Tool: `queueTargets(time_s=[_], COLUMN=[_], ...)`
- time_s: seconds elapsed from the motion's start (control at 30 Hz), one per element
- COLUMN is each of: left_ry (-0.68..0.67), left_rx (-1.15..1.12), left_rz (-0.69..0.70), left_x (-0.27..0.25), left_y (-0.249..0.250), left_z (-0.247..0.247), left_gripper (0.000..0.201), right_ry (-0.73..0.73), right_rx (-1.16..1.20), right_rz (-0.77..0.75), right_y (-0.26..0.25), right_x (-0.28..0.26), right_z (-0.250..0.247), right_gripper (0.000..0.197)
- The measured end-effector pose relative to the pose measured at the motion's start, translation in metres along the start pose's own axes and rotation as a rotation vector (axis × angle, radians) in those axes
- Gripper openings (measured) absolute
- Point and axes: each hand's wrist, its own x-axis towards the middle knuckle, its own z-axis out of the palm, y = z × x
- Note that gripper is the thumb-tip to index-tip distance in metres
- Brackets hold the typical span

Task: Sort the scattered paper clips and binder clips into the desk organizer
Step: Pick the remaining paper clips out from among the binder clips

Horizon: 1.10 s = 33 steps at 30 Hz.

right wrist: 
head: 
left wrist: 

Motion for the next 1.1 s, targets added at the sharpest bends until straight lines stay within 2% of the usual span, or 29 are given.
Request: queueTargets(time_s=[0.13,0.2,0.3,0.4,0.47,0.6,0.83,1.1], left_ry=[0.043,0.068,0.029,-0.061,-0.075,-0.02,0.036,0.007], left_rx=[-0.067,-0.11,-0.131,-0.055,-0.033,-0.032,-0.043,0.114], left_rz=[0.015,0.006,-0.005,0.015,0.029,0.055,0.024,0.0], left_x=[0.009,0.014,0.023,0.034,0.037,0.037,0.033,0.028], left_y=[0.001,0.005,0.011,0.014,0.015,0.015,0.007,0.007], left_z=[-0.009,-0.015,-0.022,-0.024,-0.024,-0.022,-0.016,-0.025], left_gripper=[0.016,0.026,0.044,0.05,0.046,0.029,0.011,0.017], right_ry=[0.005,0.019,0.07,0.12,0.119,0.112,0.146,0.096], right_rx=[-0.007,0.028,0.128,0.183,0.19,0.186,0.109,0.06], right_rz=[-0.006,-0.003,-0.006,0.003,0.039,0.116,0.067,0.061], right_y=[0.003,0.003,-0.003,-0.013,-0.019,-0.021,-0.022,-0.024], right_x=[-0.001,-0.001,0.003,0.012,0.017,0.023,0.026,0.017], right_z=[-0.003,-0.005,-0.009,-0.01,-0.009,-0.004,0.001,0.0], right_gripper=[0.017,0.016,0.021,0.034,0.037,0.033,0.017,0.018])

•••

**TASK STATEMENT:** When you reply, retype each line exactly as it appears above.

**RESULT BELOW:**
Tool: `queueTargets(time_s=[_], COLUMN=[_], ...)`
- time_s: seconds elapsed from the motion's start (control at 30 Hz), one per element
- COLUMN is each of: left_ry (-0.68..0.67), left_rx (-1.15..1.12), left_rz (-0.69..0.70), left_x (-0.27..0.25), left_y (-0.249..0.250), left_z (-0.247..0.247), left_gripper (0.000..0.201), right_ry (-0.73..0.73), right_rx (-1.16..1.20), right_rz (-0.77..0.75), right_y (-0.26..0.25), right_x (-0.28..0.26), right_z (-0.250..0.247), right_gripper (0.000..0.197)
- The measured end-effector pose relative to the pose measured at the motion's start, translation in metres along the start pose's own axes and rotation as a rotation vector (axis × angle, radians) in those axes
- Gripper openings (measured) absolute
- Point and axes: each hand's wrist, its own x-axis towards the middle knuckle, its own z-axis out of the palm, y = z × x
- Note that gripper is the thumb-tip to index-tip distance in metres
- Brackets hold the typical span

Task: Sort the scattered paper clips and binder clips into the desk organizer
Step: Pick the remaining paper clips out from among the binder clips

Horizon: 1.10 s = 33 steps at 30 Hz.

right wrist: 
head: 
left wrist: 

Motion for the next 1.1 s, targets added at the sharpest bends until straight lines stay within 2% of the usual span, or 29 are given.
Request: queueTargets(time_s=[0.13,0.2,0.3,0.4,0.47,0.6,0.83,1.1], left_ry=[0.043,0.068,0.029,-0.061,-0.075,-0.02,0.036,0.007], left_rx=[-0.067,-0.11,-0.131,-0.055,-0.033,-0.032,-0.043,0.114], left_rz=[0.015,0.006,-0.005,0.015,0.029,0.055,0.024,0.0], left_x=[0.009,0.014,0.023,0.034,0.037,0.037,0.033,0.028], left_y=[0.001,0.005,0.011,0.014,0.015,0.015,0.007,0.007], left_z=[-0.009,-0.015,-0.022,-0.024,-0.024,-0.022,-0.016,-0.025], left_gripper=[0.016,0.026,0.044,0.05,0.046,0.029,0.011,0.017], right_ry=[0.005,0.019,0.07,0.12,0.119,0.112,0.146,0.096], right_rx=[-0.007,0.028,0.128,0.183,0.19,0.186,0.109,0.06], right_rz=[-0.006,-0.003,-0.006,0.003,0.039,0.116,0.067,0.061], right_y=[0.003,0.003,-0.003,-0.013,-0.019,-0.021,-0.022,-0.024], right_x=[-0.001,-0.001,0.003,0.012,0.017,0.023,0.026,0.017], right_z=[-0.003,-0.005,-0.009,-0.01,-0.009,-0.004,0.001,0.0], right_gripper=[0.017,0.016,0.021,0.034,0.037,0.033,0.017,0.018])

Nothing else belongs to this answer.